Abstract
Persistently expanded large granular lymphocytes (LGL) are found in bone marrow failure disorders such as pure red cell aplasia, myelodysplastic syndromes, aplastic anemia, paroxysmal nocturnal hemoglobinuria (PNH), and in LGL leukemia. Many of the characteristics of BMF diseases overlap and it is postulated they share a fundamental pathogenetic link. LGL leukemia represents the best characterized disease of LGL, and was used as a model to study pathogenic LGL proliferation in bone marrow failure diseases. LGL leukemia cells are characteristically resistant to Fas-regulated death, despite expressing high levels of Fas receptor and Fas ligand (FasL). Elevated FasL may cause the neutropenia that is observed in many LGL leukemia patients. A poorly understood feature of LGL leukemia is serorecognition of a discreet epitope derived from the HTLV envelope BA21 region. To query the common pathogenesis in all of the BMF disorders, FasL expression and BA21 seroreactivity levels were obtained for patients with bone marrow failure disease (n=87). The serum FasL levels as determined by antigen capture were inversely correlated with neutrophil counts regardless of disease subtype. A positive correlation was noted between FasL expression and lymphocytosis, basophile counts, and serum chloride mEgL (Pearson correlation p values 0.0621, 0.0224, 0.0465). Negative correlations for FasL included neutrophil count and serum albumin levels (p= 0.0333 and 0.0657 respectively).
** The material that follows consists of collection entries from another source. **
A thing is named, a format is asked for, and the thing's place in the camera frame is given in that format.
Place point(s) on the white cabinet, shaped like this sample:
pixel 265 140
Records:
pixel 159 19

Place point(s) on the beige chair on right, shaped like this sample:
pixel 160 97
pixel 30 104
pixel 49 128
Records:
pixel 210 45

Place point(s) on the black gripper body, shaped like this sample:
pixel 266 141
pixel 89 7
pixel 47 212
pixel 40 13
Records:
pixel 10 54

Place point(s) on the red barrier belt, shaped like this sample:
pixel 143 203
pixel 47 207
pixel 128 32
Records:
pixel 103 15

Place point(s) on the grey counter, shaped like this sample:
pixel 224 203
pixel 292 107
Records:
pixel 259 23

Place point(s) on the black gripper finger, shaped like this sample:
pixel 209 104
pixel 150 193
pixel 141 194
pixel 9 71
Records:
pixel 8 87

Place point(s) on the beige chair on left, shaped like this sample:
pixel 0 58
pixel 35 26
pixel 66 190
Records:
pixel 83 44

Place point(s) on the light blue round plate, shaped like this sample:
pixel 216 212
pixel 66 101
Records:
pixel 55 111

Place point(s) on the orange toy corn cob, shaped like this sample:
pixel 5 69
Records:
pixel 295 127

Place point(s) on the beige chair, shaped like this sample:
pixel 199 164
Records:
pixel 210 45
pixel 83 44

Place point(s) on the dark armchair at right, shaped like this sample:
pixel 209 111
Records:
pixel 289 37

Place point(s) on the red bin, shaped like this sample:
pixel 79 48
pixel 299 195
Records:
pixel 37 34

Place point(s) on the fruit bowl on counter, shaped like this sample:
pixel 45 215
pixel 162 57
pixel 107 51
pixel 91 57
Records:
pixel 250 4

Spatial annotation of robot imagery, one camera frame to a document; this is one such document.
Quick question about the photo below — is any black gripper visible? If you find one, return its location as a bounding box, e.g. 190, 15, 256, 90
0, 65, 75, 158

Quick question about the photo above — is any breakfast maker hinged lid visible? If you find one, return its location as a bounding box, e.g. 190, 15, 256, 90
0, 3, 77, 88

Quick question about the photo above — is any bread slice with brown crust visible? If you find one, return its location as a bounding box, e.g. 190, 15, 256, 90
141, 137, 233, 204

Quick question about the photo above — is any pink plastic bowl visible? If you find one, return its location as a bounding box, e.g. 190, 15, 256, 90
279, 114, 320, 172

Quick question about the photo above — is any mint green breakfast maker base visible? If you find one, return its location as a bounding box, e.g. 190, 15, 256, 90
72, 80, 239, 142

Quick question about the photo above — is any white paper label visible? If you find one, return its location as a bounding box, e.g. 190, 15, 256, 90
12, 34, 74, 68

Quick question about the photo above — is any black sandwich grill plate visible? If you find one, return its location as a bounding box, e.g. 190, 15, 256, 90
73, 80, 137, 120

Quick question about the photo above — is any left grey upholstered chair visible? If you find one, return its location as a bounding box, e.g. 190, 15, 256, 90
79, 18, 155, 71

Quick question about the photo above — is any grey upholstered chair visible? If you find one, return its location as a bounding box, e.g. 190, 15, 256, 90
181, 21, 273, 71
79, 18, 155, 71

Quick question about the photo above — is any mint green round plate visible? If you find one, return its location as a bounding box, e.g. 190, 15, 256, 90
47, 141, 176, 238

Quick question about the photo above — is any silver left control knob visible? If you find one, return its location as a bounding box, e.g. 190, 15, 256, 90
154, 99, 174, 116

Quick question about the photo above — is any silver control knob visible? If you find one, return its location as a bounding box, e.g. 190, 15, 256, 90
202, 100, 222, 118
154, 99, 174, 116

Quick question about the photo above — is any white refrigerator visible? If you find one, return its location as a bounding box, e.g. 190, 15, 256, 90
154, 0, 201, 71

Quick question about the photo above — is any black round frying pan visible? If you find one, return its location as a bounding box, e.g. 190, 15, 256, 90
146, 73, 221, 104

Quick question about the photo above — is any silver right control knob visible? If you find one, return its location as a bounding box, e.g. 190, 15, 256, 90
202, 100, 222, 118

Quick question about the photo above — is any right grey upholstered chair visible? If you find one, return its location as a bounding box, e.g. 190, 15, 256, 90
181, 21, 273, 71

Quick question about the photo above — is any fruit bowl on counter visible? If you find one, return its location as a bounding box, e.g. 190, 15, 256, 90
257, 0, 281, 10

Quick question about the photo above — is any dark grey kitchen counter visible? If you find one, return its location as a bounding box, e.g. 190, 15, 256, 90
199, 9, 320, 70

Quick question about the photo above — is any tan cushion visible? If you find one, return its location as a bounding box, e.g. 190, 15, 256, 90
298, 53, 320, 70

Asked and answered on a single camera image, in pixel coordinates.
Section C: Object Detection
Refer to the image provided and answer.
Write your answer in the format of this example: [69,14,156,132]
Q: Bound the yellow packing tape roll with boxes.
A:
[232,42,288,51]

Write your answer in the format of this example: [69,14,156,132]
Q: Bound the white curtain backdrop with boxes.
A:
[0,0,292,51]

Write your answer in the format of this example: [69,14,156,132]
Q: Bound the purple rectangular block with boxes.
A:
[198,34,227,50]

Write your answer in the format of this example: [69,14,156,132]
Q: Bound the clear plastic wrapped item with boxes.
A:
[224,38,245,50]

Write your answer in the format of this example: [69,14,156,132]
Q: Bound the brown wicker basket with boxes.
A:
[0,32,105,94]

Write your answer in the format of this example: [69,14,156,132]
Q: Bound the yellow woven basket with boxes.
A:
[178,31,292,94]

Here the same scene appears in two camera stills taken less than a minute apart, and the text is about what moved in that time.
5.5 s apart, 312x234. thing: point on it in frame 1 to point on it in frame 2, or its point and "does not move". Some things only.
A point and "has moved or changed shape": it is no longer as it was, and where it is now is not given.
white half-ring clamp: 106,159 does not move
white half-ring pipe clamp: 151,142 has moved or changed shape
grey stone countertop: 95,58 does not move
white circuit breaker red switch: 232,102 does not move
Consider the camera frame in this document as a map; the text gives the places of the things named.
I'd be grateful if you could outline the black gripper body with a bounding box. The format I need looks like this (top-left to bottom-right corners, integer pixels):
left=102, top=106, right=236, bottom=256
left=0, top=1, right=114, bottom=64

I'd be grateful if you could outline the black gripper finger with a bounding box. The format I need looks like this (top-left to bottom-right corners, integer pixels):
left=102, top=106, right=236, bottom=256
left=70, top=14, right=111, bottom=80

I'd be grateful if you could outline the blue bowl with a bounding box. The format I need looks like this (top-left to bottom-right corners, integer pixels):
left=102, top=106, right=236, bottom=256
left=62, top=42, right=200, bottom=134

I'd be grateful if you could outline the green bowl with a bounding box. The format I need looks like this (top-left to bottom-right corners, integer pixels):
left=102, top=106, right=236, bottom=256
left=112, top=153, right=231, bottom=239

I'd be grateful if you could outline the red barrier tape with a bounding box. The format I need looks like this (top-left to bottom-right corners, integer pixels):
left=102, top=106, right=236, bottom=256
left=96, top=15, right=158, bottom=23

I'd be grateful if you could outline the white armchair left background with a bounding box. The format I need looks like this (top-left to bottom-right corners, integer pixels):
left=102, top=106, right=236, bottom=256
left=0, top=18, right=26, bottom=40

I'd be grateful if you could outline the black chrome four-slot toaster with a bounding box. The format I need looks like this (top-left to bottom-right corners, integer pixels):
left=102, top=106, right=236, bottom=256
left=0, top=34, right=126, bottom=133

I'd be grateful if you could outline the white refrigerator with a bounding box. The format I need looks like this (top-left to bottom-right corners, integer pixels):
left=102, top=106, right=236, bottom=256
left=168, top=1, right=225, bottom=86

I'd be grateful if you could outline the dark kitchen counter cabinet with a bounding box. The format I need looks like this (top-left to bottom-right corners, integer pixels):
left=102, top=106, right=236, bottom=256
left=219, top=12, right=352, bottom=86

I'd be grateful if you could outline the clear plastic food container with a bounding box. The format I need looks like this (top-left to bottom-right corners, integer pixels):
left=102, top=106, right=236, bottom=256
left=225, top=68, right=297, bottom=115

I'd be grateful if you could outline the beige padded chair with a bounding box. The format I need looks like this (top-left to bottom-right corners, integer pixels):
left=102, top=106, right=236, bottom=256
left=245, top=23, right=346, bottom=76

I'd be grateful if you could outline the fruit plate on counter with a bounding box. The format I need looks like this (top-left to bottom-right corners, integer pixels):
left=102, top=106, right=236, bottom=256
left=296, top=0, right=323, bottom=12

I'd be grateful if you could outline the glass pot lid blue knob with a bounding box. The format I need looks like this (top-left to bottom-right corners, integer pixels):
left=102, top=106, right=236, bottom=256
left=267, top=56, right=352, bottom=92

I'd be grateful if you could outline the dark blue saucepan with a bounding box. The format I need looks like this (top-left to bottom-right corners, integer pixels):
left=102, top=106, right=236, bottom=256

Initial data from an assay we designed to obtain standardized anti-BA21 IgG data revealed a strong negative correlation for BA21 IgG and FasL (−0.3668) for the PNH cohort. An additional moderately positive Pearson correlation for FasL and BA21 IgG was found only for the LGL leukemia group (0.1813), although all BMF groups demonstrated elevated IgG recognition of BA21 (n=78). In addition, FasL and BA21 IgG levels were most elevated in female patients. Our results suggest that FasL and BA21 IgG levels correlate with certain laboratory features of hematopoeitic inhibition as well as with patient gender. A potential utility in discriminating between bone marrow failure disease subtypes and determining treatment response potentials could also be realized with further study.
Author notes
Disclosure: No relevant conflicts of interest to declare.